いいですね、東洋というよりアフリカの民族工芸品のような感じにも見えました。その中でも粉引(こひき)はその詫びた風情から桃山時代の茶の湯の流行とともに珍重されたそう。
力強い筆勢で描かれた悠々と歩くトラの姿。現代にも通用するようなゆるいデザインに、見ていて自然と顔がほころびました。
展示室9でのテーマ「明器幽遠」では、古代中国の墓葬や遺跡から出土した副葬品が展示されていました。
その中で副葬専用の器物は、「明器(冥器)」と呼ばれ、主人に仕えるとされた人形や動物模型、生活器皿など様々でした。
まだまだ有りますが、きりがないので本展の目玉まで一気に割愛します。
今回の主役!
国宝・油滴天目茶碗!
そしてやっとお目見え。本展のメインイメージにも掲載されている、国宝《油滴天目茶碗(ゆてきてんもくちゃわん)》です。
そもそも油滴天目茶碗とはなんなの?と思われた方も多いはず。
天目茶碗は、中国において茶葉の産地だった天目山にある寺院で使われていた茶道具で、日本に広まった鎌倉時代には保温性が高いことから多くの茶人に愛好されていたそう。
天目茶碗の中にもさまざまな種類があって、特に曜変天目茶碗は最高級で世界に3つしか有りません。青色と青紫のグラデーションのなかに広がる斑点模様は、まるで「器の中に宇宙が見える」とも評されるほど。
その曜変天目茶碗に次いで最高級の茶碗とされるのが、この油滴天目茶碗です。焼成中に分離した結晶が金、銀、青といった斑点が模様となってできたものだそうです。

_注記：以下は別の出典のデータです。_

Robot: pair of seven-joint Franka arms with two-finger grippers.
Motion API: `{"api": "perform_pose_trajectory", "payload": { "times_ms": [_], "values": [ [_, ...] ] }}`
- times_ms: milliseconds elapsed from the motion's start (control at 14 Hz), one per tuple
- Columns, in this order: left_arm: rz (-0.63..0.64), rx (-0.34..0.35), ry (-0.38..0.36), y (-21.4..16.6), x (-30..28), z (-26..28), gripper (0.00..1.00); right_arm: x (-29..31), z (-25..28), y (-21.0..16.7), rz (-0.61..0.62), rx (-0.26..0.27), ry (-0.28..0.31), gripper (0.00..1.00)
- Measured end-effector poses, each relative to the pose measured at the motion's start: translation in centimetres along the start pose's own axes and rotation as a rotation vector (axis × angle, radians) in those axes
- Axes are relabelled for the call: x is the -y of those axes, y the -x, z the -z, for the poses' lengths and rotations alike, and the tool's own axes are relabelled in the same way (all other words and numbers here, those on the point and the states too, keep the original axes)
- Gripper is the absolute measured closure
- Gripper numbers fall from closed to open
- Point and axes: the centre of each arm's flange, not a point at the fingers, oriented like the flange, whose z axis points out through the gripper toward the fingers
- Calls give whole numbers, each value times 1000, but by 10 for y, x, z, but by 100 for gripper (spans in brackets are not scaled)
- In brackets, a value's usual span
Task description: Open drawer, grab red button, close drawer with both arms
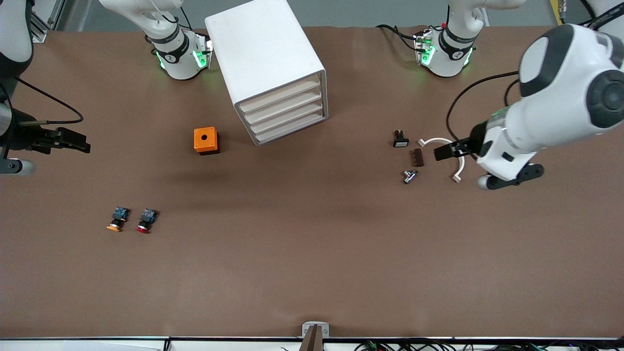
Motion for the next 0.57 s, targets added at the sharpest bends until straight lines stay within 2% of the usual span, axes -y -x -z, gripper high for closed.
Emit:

同館では繊細な斑点と光彩の魅力を引き出す為、スポット照明、紫励起LEDのベース照明、さらにより透明度の高いガラスケースを導入するなど見せ方にこだわり抜いたそう。
写真ではなかなかその輝きがお伝えできないのが非常に残念です。
今回新設されたカフェには行けなかったのですが、オリジナルの限定メニューも色々あるそうなので次回はカフェでのんびり出来たらいいなぁと思います。
すぐ隣には建築家・安藤忠雄氏が設計した子ども本の森や重要文化財の中央公会堂なんかもあるので合わせて行ってみるのもいいですね。